The Parish Church of St John-at-Hampstead

20th November 2005 Parish Eucharist Christ the King Stephen Tucker

Baptisms are usually an occasion for cake. The cakes can be a marvel of decorative icing with wonderfully coloured animals and flowers and a name written in big letters. Such cakes look so good it almost seems a pity to eat them but of course that’s what they’re for. And so if he were into cake Andrew David would have to learn today that you can’t have your cake and eat it. That is an oddly depressing proverb meaning I guess that you can’t have things both ways you can’t keep your money and spend it it’s always has to be either or. I would say, however, that it’s also a profoundly unchristian proverb. It’s unchristian because it seems to deny the possibility of paradox and Christianity is a profoundly paradoxical religion.

Take this morning’s readings for example; today we celebrate what’s called the feast of Christ the King. So we hear about the human Jesus who died on a cross but also exists far above all rule and authority and power and dominion. We hear that the King sitting on the throne to judge all the nations is also there in the least member of his family, the one who is hungry or thirsty, naked or sick, a stranger, or a prisoner. Both these examples point to the greatest of all Christian paradoxes which from next week we shall start preparing to celebrate; the paradox that Christianity identifies as one the timeless maker of the universe and a baby born at the end of the rule of Herod the Great, some 2000 years ago; the paradox of powerless power, the helpless helper, the creator as creature; which reminds us that we have another paradox on our hands here and now in the person of Andrew David.

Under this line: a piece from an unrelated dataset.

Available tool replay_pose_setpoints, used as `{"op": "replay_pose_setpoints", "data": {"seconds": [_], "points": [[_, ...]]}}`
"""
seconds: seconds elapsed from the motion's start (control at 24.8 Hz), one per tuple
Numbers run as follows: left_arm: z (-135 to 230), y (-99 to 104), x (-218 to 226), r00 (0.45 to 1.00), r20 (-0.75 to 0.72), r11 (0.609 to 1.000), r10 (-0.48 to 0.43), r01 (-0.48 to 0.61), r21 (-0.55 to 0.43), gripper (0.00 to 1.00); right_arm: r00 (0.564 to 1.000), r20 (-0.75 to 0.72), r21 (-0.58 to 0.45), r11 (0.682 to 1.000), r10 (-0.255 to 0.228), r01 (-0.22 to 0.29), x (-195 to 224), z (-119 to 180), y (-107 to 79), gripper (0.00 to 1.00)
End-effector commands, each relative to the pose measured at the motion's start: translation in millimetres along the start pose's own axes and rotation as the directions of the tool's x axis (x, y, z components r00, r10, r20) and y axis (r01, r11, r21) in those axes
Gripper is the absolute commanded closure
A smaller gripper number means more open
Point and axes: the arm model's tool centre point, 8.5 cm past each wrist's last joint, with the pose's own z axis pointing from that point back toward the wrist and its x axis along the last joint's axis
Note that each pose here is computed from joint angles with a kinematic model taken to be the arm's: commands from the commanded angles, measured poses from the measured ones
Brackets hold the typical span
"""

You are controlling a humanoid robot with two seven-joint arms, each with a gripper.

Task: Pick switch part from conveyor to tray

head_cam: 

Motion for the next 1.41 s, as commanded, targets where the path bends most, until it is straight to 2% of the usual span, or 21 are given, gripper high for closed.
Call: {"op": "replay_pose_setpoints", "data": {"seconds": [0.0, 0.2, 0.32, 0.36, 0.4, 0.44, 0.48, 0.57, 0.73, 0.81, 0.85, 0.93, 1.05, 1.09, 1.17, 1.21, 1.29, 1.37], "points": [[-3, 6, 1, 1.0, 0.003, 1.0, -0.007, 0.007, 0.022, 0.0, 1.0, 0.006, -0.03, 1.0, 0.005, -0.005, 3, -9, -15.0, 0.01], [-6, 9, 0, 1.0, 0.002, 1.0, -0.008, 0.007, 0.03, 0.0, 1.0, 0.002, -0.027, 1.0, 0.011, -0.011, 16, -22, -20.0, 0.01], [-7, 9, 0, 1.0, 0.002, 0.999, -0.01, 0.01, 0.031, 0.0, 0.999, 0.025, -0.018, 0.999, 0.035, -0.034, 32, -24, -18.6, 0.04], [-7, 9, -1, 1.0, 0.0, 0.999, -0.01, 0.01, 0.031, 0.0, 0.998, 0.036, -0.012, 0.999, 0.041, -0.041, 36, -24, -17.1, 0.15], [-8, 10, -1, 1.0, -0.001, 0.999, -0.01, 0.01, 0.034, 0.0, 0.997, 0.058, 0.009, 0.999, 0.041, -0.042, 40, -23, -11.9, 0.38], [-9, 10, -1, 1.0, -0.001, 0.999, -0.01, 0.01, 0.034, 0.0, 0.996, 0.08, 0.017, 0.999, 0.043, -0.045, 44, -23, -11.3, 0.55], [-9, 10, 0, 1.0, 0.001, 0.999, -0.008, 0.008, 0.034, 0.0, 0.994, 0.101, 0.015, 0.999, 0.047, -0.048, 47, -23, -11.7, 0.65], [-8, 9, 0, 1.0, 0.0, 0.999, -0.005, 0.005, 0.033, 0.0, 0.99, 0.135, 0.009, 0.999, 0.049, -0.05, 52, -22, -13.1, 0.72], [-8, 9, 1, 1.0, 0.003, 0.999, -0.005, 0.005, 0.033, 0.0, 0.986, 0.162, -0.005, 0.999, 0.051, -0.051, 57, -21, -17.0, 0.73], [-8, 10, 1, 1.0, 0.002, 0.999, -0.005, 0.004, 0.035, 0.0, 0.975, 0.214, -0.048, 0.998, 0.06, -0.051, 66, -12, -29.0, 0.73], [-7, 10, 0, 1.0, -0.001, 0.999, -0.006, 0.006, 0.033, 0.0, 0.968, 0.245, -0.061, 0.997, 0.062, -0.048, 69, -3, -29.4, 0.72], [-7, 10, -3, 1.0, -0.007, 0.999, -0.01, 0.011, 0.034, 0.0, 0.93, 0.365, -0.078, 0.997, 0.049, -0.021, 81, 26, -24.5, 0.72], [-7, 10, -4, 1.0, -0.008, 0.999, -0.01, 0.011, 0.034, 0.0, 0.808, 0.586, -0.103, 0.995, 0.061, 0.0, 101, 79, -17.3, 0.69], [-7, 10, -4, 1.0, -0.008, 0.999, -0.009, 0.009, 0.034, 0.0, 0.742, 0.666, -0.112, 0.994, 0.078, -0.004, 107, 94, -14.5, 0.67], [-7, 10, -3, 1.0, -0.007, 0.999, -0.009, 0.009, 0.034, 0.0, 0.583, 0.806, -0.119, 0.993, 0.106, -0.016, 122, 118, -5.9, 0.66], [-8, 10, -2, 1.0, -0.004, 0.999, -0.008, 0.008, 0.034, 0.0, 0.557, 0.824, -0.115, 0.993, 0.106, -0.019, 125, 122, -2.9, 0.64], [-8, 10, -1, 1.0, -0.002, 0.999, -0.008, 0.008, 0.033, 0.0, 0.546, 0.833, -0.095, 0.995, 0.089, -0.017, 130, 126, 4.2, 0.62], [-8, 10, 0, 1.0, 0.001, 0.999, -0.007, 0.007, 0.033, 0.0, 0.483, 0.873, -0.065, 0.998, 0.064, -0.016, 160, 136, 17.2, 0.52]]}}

For we are about to admit into the family of the church someone who is too young and helpless to know what is going on or to do anything for himself; which is why we have god-parents who themselves are very important symbols in this service – almost as important as the symbols of oil and water. The ceremony of infant baptism in which these god-parents make promises for Andrew which he can’t make for himself, symbolises the fact that we can do none of the most important things in our lives for ourselves. We are born dependent and dependent we remain until the end dependent on God for life, for hope, for healing, for forgiveness, for the grace to achieve all that he wills for us to be and to do. We are dependent on grace and the most joyful thing in the Christian life is that we are always in debt to this grace which has no end.

So today through this baptism into grace Andrew becomes another instrument of the world’s salvation; which may be a surprise to him and possibly also to his parents. But listen again to the gospel reading. ‘just as you did it to one of the least of these who are members of my family, you did it to me.’ That doesn’t mean that by helping any one in need we are serving Christ, though this passage is often taken that way. It does mean that anyone outside the church who helps a member of the church who is in trouble, is helping Christ and therefore becomes part of the family of the redeemed. Whenever Andrew or any one of us needs help and finds it at the hands of a member of another faith or of no faith that person is brought into relationship with Christ whether they know it or not. Christ welcomes them into that kingdom which is larger than any of us can imagine the kingdom where all nations and all faiths will find healing, reconciliation and the fulfilment of their journey in faith. It is a somewhat paradoxical agenda for interfaith dialogue; beginning with a Christian plea for help rather than a discussion of the finer points of doctrinal difference. It also means that Andrew David may meet some interesting babysitters, who will sit down and eat cake with him. For being able to be a faithful Christian and yet also able receive help and support and guidance from people of other faiths is perhaps the best example of having your cake and eating it.